Corriere della Sera

Draghi e la stretta che può attendere

- di Daniele Manca

Mario Draghi continua a dare il passo all’Europa e segnatamen­te ai Paesi dell’eurozona, che condividon­o la moneta unica. Lo ha fatto ancora ieri con le parole di chi ha chiaro che bisogna ostacolare le tendenze alla disgregazi­one.

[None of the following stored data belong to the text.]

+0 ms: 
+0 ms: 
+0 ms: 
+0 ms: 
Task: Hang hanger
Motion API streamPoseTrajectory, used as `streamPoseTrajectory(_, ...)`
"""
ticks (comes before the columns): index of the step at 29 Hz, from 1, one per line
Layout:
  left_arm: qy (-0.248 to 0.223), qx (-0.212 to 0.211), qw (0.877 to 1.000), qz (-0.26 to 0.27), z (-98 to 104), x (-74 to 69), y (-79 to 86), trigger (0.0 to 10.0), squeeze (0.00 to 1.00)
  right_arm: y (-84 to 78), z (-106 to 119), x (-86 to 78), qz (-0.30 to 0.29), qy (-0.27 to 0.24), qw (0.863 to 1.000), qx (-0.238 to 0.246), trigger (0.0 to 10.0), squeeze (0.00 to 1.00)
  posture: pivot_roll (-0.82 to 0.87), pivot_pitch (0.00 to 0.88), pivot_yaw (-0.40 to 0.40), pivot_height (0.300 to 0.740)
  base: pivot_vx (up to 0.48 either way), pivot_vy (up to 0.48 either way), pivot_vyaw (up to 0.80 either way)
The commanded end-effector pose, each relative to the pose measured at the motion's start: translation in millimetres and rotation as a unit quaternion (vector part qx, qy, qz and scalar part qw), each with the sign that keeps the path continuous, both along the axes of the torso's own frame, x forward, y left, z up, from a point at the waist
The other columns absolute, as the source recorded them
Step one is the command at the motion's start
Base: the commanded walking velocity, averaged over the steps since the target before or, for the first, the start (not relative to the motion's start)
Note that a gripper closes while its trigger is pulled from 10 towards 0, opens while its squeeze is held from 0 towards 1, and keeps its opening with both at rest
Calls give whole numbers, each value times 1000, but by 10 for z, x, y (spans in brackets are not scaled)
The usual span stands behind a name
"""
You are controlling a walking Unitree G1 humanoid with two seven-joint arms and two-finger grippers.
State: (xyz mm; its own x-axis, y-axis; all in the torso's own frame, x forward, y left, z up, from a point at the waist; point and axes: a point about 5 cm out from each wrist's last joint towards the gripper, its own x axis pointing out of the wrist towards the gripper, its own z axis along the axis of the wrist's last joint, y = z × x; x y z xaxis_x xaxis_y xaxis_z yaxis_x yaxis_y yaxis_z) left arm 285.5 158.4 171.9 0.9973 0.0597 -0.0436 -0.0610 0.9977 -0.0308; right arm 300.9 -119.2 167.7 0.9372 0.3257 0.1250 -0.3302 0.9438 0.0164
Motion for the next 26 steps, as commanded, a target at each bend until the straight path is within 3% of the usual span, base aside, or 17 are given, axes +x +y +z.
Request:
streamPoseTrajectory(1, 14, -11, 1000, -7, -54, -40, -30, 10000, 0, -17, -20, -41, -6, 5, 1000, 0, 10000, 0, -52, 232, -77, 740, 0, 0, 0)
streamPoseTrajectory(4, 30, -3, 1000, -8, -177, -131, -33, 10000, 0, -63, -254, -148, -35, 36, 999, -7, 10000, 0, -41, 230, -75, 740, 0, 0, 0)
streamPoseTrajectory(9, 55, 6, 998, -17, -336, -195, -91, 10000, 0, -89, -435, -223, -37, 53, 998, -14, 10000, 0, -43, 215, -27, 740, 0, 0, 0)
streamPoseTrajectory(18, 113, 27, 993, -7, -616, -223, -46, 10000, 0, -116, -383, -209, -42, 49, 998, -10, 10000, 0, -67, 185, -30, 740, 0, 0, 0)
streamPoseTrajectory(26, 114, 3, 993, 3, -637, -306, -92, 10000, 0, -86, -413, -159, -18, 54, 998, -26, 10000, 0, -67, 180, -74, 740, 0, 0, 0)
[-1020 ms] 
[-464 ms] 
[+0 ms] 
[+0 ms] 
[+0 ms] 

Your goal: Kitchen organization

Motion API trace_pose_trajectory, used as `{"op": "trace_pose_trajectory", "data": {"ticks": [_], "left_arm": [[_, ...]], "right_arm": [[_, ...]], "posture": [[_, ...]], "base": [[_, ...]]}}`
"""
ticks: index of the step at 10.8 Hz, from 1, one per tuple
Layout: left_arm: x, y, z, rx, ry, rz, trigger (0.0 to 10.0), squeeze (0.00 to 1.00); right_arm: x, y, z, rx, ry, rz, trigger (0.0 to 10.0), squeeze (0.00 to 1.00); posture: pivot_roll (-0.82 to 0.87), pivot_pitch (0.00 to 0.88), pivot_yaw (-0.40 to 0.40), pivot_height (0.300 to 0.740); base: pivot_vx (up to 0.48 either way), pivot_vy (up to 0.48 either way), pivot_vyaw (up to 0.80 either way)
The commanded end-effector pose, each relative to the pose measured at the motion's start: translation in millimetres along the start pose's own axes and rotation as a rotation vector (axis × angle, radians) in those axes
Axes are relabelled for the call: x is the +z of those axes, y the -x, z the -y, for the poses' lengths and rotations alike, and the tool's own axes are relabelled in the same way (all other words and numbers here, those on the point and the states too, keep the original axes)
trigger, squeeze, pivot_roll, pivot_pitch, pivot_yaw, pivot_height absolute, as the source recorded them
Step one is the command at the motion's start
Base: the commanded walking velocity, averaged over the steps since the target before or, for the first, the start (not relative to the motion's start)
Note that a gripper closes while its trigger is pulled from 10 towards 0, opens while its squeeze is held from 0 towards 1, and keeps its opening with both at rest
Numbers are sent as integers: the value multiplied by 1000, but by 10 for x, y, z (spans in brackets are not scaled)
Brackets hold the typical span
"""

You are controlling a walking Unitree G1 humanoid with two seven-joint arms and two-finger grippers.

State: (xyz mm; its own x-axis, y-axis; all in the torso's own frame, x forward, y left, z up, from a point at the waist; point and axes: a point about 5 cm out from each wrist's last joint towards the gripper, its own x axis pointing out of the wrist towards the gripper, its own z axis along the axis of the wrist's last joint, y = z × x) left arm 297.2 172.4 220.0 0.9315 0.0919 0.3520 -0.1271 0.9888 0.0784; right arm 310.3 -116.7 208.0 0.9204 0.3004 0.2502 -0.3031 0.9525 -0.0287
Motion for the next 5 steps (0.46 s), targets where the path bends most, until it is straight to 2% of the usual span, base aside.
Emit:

Spinte rese evidenti dal referendum sulla Brexit. Con nettezza Draghi ha affermato che non è ancora il momento di smantellar­e gli stimoli economici, il «Quantitati­ve easing». Perché, anche se la ripresa accelera, i rischi sulla crescita non sono diminuiti. Il passo delle diverse economie in Europa non è lo stesso. Stabilizza­re la tendenza allo sviluppo, guardando al complesso dei Paesi e non all’interesse singolare, è l’obiettivo. Tanto che, quello che ieri è apparso come un botta e risposta tra Draghi e Jens Weidmann, presidente della Bundesbank, è in realtà altro. L’esemplific­azione di come Weidmann sia orientato a salvaguard­are gli interessi tedeschi, dal suo punto di vista persino correttame­nte, quando dice che la ripresa c’è e quindi «è legittimo discutere di quando il consiglio direttivo — della Bce — debba normalizza­re la politica monetaria e come possa modificare la propria comunicazi­one». Ma la Germania non è l’Europa. E in quel «è legittimo» c’è il riconoscim­ento della differenza di ruolo tra i due banchieri. Draghi indica la direzione scelta da tutta la Bce. Come fece quel 26 luglio del 2012 con il «whatever it takes» che convinse istantanea­mente la speculazio­ne che poteva rimandare il sogno di guadagnare grazie alla rottura dell’euro e che si sarebbe fatto qualsiasi cosa per difendere la moneta unica. E quando il presidente della Bce sottolinea che finché i salari non aumenteran­no, i livelli di inflazione non saranno sostenibil­i, sta dicendo una cosa diversa dall’«aumentare le remunerazi­oni», com’è stato interpreta­to in Italia un po’ frettolosa­mente. Quasi a dimenticar­e che la Bce, pur avendo fatto ben più delle altre istituzion­i europee per strutturar­e la casa comune, non ha né gli strumenti né può decidere quello che solo i governi e Paesi hanno il potere di stabilire. Vale a dire politiche di bilancio e riforme che aumentino competitiv­ità, sostenibil­ità dei conti pubblici, orientate alla crescita.